Nothing outside the stretch is wanted. Repeat exactly the lines of the listing below from the one that contains "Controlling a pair" through the one that contains "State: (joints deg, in", both ends included.

━━━ RECORDED DATA ━━━

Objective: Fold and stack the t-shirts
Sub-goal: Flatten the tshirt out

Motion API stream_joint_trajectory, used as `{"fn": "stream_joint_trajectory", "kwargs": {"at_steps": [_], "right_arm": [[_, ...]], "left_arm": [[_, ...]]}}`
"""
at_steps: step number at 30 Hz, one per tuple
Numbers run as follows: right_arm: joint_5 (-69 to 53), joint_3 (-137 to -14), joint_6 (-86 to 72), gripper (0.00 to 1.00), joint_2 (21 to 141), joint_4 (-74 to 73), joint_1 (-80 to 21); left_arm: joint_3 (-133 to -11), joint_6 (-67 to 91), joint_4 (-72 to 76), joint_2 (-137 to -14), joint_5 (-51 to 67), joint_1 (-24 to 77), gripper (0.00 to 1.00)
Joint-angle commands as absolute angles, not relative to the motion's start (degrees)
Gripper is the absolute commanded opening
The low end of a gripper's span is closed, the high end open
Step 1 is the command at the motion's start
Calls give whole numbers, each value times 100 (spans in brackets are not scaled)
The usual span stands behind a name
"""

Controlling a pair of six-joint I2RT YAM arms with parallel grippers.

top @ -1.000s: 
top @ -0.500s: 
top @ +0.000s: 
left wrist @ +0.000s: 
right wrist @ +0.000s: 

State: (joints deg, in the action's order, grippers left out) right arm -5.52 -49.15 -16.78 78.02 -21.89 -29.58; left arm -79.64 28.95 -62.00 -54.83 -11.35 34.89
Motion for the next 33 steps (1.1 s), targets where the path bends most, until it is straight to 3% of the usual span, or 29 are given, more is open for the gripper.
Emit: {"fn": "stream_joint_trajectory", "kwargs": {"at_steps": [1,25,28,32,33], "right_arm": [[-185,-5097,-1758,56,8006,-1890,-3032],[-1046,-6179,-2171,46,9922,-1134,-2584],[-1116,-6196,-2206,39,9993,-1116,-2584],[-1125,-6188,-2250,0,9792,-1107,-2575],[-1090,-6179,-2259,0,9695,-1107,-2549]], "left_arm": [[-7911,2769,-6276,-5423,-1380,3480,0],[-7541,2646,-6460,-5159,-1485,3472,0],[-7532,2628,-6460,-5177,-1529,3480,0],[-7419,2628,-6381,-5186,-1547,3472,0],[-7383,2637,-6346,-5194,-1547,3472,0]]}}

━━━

- **WRITTEN SOLUTION**:
Controlling a pair of six-joint I2RT YAM arms with parallel grippers.

top @ -1.000s: 
top @ -0.500s: 
top @ +0.000s: 
left wrist @ +0.000s: 
right wrist @ +0.000s: 

State: (joints deg, in the action's order, grippers left out) right arm -5.52 -49.15 -16.78 78.02 -21.89 -29.58; left arm -79.64 28.95 -62.00 -54.83 -11.35 34.89

This exercise is now finished, and nothing remains to add.